AIM OF THE TASK:
Return each line of the data below that contains the string "quilt".

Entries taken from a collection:
◇ ◇ ◇ ◇ ◇

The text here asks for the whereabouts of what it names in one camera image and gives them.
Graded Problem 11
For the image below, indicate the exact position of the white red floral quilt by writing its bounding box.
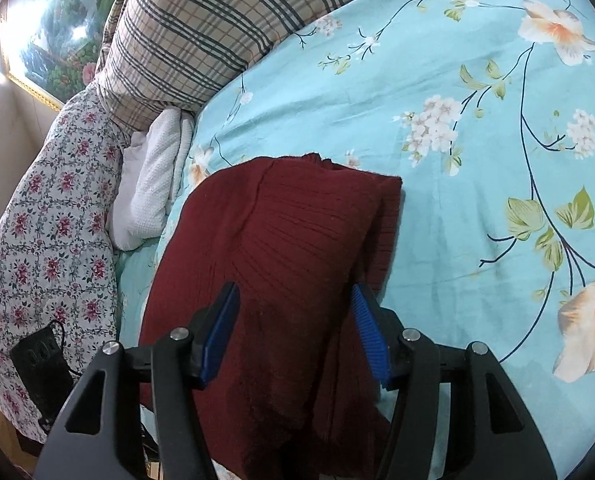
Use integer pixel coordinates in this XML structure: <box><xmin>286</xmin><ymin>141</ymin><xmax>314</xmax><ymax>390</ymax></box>
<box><xmin>0</xmin><ymin>87</ymin><xmax>128</xmax><ymax>446</ymax></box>

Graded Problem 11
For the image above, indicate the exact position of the gold framed landscape painting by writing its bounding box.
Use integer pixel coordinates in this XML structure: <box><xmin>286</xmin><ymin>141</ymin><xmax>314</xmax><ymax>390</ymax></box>
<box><xmin>0</xmin><ymin>0</ymin><xmax>128</xmax><ymax>111</ymax></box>

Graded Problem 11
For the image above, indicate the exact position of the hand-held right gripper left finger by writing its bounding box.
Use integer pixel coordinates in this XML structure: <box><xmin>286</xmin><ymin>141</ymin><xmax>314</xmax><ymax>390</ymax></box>
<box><xmin>36</xmin><ymin>281</ymin><xmax>241</xmax><ymax>480</ymax></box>

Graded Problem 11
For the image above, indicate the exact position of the beige plaid quilt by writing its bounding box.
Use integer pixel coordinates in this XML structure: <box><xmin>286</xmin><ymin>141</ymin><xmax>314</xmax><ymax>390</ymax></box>
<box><xmin>96</xmin><ymin>0</ymin><xmax>458</xmax><ymax>136</ymax></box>

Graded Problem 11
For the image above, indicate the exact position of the white textured towel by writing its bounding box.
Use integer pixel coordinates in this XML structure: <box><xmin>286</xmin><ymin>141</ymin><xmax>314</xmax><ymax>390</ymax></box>
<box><xmin>108</xmin><ymin>108</ymin><xmax>195</xmax><ymax>252</ymax></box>

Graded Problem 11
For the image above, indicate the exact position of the dark red knit sweater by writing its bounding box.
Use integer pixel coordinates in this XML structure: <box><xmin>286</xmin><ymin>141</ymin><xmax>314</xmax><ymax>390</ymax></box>
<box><xmin>138</xmin><ymin>152</ymin><xmax>404</xmax><ymax>480</ymax></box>

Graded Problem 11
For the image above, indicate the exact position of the light blue floral bed sheet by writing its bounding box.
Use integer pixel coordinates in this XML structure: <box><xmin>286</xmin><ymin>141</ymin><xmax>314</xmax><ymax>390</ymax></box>
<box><xmin>114</xmin><ymin>0</ymin><xmax>595</xmax><ymax>480</ymax></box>

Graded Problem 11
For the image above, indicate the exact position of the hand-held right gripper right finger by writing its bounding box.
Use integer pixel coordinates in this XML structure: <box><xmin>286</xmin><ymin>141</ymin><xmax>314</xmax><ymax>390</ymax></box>
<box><xmin>351</xmin><ymin>282</ymin><xmax>558</xmax><ymax>480</ymax></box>

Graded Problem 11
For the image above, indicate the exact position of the black device with cord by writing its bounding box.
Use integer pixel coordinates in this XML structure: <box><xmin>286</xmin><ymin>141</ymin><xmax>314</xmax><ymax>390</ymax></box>
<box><xmin>10</xmin><ymin>320</ymin><xmax>75</xmax><ymax>428</ymax></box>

◇ ◇ ◇ ◇ ◇

TASK ANSWER:
For the image below, indicate the exact position of the white red floral quilt by writing its bounding box.
For the image above, indicate the exact position of the beige plaid quilt by writing its bounding box.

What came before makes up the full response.